Hook swallowed once, but he didn’t look away.
Scrapper gave a short grunt and straightened again.
“Just make sure when the time comes, you’re ready. He won’t forgive you if you try half-prepared.”
Hook nodded quickly, almost stumbling over his words in his rush. “Thanks. And… thanks for not telling him.”
Scrapper shrugged.
“Not my secret to tell.”
He turned toward the hall, then paused at the threshold, voice dropping lower.
“But when the time comes, you’d better show him what you’ve been doing. He deserves to know you’re not just his burden anymore.”
Hook’s optics softened, relief and determination mixing in his face. He clutched the tool tighter for a moment, then set it back into its place in the kit with careful precision.
“One day,” he whispered, mostly to himself. “When I’m ready.”
Scrapper studied him for one last moment, then gave a small grunt. “Keep at it, kid. Just don’t burn yourself out before you’re ready.”
Then he pushed off into the dim hall and left Hook to the low lamps, the solvent scent, and the broken lines waiting on the bench.
Hook sat back for a moment, energon smudged across his fingers, his kit open beside him. The datapads back at the academy suddenly felt distant, like shadows of what he was really meant for. Here, in the heat of the pits, with the clang of steel and the stench of coolant still in the air, he could see it clearly.
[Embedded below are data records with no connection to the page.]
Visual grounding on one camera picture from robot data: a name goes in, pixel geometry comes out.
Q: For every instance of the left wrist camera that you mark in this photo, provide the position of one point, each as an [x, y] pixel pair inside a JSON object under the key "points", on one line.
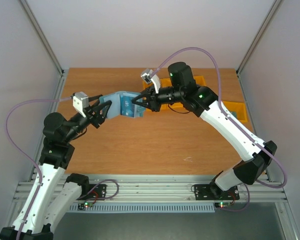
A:
{"points": [[80, 101]]}

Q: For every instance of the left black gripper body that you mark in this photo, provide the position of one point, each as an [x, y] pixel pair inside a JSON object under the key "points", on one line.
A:
{"points": [[94, 118]]}

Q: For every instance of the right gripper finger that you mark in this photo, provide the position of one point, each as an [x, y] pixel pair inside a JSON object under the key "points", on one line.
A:
{"points": [[144, 95], [140, 102]]}

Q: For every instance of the middle yellow bin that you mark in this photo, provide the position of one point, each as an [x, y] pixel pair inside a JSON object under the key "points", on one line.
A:
{"points": [[200, 80]]}

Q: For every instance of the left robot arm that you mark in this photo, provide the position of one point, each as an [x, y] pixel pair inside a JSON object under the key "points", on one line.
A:
{"points": [[41, 212]]}

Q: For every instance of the left frame post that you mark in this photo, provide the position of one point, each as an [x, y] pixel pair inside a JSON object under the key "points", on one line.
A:
{"points": [[37, 28]]}

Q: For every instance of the right frame post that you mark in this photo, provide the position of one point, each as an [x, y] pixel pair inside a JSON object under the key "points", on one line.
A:
{"points": [[274, 8]]}

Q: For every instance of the teal card holder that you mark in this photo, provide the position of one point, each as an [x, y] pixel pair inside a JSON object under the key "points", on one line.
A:
{"points": [[114, 110]]}

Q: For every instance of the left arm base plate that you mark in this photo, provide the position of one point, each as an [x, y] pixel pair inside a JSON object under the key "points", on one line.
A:
{"points": [[98, 193]]}

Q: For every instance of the grey slotted cable duct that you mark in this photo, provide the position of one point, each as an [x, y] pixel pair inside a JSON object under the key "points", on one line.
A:
{"points": [[125, 208]]}

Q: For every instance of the right yellow bin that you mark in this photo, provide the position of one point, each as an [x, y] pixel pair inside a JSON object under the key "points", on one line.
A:
{"points": [[239, 108]]}

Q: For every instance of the card in right bin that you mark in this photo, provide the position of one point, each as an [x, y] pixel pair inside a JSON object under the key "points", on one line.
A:
{"points": [[234, 114]]}

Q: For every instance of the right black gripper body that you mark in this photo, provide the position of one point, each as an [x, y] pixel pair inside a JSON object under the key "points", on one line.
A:
{"points": [[151, 98]]}

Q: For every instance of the small circuit board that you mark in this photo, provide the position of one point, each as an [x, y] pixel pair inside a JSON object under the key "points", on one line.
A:
{"points": [[222, 204], [85, 205]]}

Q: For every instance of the right small circuit board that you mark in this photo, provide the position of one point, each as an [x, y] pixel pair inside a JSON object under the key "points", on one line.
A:
{"points": [[222, 204]]}

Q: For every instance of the frame post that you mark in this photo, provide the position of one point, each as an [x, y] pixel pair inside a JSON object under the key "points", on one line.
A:
{"points": [[37, 28], [274, 8]]}

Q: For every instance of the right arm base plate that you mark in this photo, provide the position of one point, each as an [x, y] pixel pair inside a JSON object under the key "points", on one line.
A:
{"points": [[202, 192]]}

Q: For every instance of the blue VIP card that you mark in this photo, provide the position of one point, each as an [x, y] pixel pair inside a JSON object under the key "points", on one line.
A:
{"points": [[127, 108]]}

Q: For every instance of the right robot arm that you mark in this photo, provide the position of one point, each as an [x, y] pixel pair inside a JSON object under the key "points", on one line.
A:
{"points": [[254, 152]]}

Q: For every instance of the left small circuit board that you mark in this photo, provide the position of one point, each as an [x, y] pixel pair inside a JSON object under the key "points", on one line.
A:
{"points": [[85, 205]]}

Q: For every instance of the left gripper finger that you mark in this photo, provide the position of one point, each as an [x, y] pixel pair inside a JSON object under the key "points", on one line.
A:
{"points": [[101, 109], [94, 100]]}

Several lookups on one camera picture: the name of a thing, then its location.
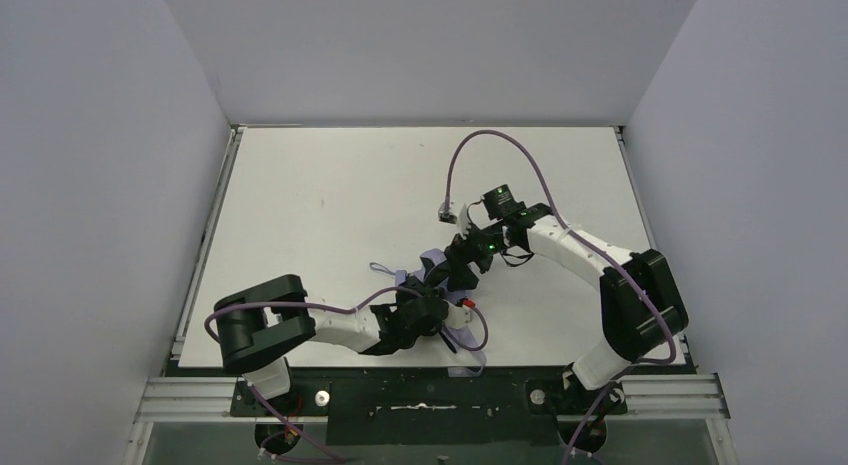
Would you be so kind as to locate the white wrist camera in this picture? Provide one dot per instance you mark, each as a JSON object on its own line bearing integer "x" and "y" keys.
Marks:
{"x": 460, "y": 314}
{"x": 460, "y": 219}

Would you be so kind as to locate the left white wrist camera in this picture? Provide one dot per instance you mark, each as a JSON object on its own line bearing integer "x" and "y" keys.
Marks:
{"x": 460, "y": 314}

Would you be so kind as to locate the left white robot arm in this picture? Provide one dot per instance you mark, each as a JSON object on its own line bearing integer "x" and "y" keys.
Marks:
{"x": 256, "y": 327}

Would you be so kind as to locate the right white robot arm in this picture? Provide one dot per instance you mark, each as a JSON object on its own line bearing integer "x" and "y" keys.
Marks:
{"x": 641, "y": 307}

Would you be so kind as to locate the lavender folding umbrella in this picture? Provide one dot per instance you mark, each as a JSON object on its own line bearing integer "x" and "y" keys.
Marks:
{"x": 431, "y": 280}

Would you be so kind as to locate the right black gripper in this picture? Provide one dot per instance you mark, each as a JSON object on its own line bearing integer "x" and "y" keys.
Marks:
{"x": 460, "y": 260}

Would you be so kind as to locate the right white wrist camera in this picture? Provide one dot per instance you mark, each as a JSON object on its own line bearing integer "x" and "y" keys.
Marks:
{"x": 460, "y": 219}

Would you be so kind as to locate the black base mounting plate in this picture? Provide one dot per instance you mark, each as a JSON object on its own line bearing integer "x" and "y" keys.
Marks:
{"x": 427, "y": 406}
His path wasn’t just theory.
It was this.
Watching mechs bleed and break.
Learning how to set them right again.
Not just studying what repair meant, but living it.
The medic returned and dropped another damaged line onto the bench.
“Again,” he said.
Hook looked down at it, then selected the clamp from his kit without hesitation.
For the first time, he felt the shape of his future settle into place—not a dream written in code, but a purpose forged in the grit and grime of Kaon itself.